_PROBLEM TO WORK ON_
Each line of the listing where "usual" appears should be reported.
DATA SECTION below:
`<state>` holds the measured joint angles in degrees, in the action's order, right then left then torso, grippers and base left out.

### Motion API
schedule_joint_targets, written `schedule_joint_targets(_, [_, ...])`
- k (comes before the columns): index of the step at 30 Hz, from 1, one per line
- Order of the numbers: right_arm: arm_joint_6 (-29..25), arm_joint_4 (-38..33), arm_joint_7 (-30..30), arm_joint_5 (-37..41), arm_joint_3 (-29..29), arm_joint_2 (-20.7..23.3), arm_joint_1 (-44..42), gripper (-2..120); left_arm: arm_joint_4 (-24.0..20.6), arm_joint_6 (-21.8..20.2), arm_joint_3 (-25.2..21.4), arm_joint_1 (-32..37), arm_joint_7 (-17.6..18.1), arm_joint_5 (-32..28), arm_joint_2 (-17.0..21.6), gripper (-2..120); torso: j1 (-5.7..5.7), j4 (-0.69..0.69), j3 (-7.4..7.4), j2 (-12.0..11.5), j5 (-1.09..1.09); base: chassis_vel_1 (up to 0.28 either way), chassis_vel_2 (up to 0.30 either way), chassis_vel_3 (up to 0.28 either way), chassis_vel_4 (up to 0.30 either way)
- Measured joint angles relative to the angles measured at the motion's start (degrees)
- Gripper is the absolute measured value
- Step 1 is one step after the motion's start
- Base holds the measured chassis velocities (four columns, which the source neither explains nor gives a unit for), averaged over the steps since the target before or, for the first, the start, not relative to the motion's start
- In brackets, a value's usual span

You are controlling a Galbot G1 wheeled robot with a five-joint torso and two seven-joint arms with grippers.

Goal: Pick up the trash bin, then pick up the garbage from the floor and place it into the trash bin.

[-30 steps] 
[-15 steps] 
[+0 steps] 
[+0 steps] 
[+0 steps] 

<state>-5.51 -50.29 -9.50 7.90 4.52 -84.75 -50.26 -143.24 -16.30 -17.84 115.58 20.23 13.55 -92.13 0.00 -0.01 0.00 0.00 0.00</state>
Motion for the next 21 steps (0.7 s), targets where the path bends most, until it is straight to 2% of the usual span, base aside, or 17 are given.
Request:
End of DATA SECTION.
_WRITTEN ANSWER_
- In brackets, a value's usual span
Motion for the next 21 steps (0.7 s), targets where the path bends most, until it is straight to 2% of the usual span, base aside, or 17 are given.

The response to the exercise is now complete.